Task brief: Copy out every line of the data that has the word "basket" somewhere in it.

[Stored records]
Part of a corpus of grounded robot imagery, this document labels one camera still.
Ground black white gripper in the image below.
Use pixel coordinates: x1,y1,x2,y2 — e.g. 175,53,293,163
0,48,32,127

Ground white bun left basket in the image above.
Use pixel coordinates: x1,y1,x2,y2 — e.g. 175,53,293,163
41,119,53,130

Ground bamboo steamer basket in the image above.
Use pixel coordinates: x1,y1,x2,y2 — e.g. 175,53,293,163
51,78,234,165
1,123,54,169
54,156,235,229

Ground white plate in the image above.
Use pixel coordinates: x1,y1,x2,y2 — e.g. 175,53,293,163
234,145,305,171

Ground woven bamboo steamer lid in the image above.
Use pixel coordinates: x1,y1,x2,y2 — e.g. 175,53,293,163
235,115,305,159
* * *
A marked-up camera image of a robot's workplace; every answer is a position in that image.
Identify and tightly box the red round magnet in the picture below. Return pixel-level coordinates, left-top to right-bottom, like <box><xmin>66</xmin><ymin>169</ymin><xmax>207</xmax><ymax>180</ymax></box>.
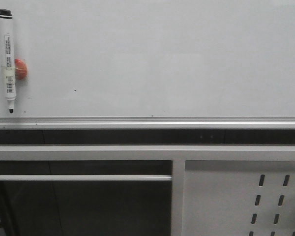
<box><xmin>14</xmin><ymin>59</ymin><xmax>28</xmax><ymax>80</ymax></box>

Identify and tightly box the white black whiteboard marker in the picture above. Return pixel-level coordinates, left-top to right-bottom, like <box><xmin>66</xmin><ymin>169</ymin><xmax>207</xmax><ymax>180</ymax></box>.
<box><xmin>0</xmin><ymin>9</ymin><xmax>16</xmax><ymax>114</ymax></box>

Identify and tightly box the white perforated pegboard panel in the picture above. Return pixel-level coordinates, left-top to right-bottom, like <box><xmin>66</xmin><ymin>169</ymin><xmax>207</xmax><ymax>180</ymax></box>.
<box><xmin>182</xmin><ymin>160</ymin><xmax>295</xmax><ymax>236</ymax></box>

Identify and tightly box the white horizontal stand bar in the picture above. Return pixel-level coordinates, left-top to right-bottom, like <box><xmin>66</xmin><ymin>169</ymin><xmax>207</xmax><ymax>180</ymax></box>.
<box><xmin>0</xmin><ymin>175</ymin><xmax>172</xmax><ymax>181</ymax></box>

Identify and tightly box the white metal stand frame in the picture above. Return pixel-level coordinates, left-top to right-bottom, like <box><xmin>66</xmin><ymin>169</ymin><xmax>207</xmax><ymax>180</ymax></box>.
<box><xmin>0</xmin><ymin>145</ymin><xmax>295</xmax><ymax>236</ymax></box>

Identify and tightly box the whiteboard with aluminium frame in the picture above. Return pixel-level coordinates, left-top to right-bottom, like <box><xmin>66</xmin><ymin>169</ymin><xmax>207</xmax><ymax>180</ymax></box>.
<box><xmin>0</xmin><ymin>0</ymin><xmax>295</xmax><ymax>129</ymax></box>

Result of the task:
Ground white bun left basket in the image above.
Ground bamboo steamer basket in the image above.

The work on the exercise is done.